[Action item] Of the lines listed below, return exactly those that run from the line containing "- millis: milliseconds" through the line containing "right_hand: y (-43", both included.

[Data shown]
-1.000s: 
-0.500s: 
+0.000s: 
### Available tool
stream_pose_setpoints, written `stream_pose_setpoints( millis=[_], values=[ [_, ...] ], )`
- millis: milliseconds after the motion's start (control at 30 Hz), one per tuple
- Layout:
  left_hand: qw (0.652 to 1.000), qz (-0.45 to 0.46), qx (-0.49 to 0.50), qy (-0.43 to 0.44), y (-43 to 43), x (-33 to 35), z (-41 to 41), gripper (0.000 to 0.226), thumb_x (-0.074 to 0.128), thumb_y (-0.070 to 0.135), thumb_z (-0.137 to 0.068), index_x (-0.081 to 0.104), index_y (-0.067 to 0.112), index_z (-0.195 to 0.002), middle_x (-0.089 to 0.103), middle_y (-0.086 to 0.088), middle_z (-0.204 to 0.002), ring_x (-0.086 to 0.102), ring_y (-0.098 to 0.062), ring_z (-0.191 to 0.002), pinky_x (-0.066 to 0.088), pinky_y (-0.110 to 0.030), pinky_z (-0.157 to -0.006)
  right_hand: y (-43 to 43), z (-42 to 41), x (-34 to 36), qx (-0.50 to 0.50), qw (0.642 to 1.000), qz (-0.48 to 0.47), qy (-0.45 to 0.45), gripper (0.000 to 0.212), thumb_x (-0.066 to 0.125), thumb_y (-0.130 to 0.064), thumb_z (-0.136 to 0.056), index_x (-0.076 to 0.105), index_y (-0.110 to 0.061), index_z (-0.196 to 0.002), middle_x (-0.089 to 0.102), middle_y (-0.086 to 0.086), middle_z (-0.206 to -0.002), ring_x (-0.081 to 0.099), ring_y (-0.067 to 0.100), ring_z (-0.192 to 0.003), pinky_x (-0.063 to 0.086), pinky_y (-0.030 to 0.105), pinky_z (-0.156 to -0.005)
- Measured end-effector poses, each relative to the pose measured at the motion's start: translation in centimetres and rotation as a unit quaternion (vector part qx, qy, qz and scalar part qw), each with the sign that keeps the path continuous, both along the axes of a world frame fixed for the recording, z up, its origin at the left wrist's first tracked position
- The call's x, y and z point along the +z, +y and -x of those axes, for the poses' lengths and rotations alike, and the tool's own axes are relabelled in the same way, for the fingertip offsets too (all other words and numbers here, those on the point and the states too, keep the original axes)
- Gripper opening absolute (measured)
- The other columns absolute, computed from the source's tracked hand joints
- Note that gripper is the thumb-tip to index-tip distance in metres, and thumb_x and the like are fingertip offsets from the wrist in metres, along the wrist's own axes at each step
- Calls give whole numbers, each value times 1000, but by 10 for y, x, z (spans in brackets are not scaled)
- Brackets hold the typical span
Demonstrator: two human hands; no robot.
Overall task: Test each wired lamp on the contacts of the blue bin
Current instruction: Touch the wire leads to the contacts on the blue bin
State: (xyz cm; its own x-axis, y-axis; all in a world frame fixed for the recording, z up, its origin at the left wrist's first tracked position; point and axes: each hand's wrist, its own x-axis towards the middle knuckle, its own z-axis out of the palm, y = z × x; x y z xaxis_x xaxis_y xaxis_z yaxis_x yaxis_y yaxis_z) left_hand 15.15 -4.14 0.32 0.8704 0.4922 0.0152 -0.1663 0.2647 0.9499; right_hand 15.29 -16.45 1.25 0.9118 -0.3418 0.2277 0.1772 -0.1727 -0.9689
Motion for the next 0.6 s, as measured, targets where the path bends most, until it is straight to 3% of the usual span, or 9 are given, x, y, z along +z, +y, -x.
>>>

[Finished exercise]
- millis: milliseconds after the motion's start (control at 30 Hz), one per tuple
- Layout:
  left_hand: qw (0.652 to 1.000), qz (-0.45 to 0.46), qx (-0.49 to 0.50), qy (-0.43 to 0.44), y (-43 to 43), x (-33 to 35), z (-41 to 41), gripper (0.000 to 0.226), thumb_x (-0.074 to 0.128), thumb_y (-0.070 to 0.135), thumb_z (-0.137 to 0.068), index_x (-0.081 to 0.104), index_y (-0.067 to 0.112), index_z (-0.195 to 0.002), middle_x (-0.089 to 0.103), middle_y (-0.086 to 0.088), middle_z (-0.204 to 0.002), ring_x (-0.086 to 0.102), ring_y (-0.098 to 0.062), ring_z (-0.191 to 0.002), pinky_x (-0.066 to 0.088), pinky_y (-0.110 to 0.030), pinky_z (-0.157 to -0.006)
  right_hand: y (-43 to 43), z (-42 to 41), x (-34 to 36), qx (-0.50 to 0.50), qw (0.642 to 1.000), qz (-0.48 to 0.47), qy (-0.45 to 0.45), gripper (0.000 to 0.212), thumb_x (-0.066 to 0.125), thumb_y (-0.130 to 0.064), thumb_z (-0.136 to 0.056), index_x (-0.076 to 0.105), index_y (-0.110 to 0.061), index_z (-0.196 to 0.002), middle_x (-0.089 to 0.102), middle_y (-0.086 to 0.086), middle_z (-0.206 to -0.002), ring_x (-0.081 to 0.099), ring_y (-0.067 to 0.100), ring_z (-0.192 to 0.003), pinky_x (-0.063 to 0.086), pinky_y (-0.030 to 0.105), pinky_z (-0.156 to -0.005)

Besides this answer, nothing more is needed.